Task directions | Beginning with the line that holds "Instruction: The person" and ending with the last line below, repeat each line exactly, leaving any pictures out.
Content starts
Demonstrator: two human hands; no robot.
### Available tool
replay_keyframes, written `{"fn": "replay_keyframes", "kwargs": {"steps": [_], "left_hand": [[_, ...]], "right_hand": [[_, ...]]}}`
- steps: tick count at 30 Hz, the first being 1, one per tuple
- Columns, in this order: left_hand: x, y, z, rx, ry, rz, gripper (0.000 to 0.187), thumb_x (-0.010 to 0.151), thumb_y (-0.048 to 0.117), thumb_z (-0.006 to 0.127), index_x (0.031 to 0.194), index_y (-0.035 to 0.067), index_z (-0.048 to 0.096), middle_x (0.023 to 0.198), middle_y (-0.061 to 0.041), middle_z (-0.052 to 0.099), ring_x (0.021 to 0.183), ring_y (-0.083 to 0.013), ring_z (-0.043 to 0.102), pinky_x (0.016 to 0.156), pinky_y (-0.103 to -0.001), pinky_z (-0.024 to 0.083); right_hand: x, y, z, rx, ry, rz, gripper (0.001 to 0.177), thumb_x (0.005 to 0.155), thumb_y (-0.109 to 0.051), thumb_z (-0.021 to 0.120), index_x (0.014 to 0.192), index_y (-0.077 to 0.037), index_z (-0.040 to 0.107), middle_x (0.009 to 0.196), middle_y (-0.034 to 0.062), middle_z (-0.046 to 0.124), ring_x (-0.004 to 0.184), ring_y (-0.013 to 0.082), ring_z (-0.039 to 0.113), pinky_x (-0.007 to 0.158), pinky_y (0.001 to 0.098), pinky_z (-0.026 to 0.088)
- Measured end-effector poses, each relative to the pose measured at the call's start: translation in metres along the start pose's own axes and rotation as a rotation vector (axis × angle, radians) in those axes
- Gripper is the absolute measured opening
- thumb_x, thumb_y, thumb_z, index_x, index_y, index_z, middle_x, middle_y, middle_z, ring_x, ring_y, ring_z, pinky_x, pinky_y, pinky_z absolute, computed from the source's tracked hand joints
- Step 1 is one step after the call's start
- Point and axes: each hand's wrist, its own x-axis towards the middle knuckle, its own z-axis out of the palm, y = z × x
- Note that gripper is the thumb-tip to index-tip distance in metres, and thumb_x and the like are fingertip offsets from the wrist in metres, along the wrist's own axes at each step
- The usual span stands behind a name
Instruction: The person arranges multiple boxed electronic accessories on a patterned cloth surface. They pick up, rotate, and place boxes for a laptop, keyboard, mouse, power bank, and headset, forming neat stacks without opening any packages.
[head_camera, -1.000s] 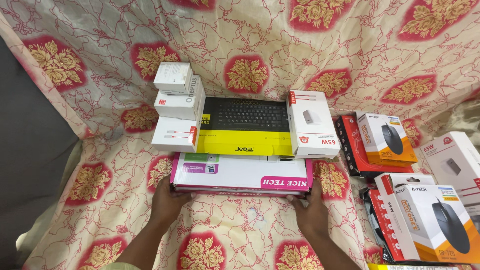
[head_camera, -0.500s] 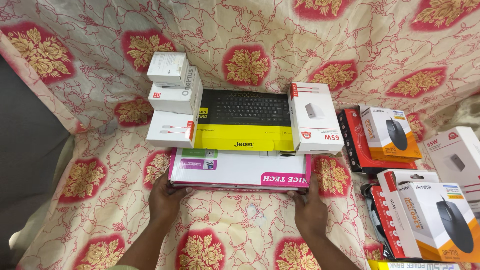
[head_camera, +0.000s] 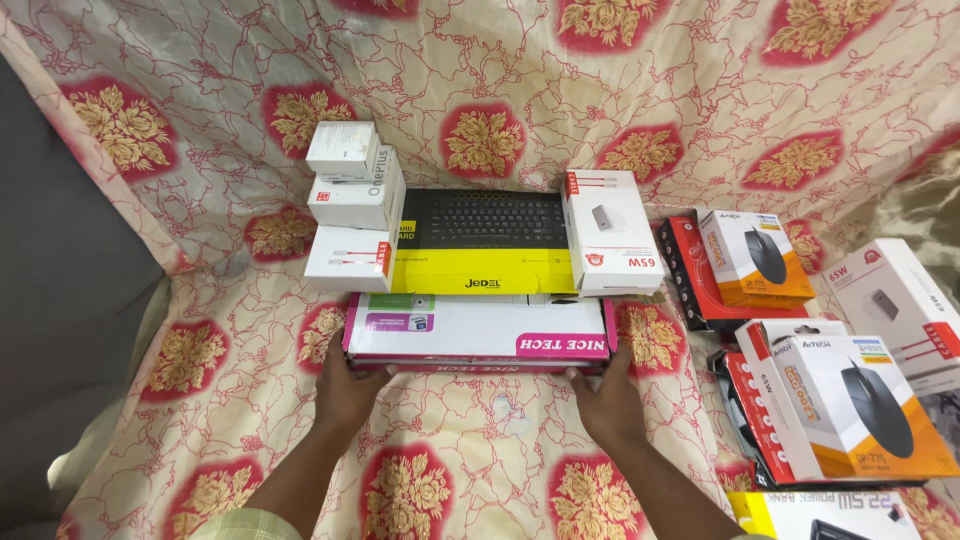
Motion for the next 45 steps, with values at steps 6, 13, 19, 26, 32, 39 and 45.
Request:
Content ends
Solution to the exercise |
Instruction: The person arranges multiple boxed electronic accessories on a patterned cloth surface. They pick up, rotate, and place boxes for a laptop, keyboard, mouse, power bank, and headset, forming neat stacks without opening any packages.
[head_camera, -1.000s] 
[head_camera, -0.500s] 
[head_camera, +0.000s] 
Motion for the next 45 steps, with values at steps 6, 13, 19, 26, 32, 39 and 45.
Request:

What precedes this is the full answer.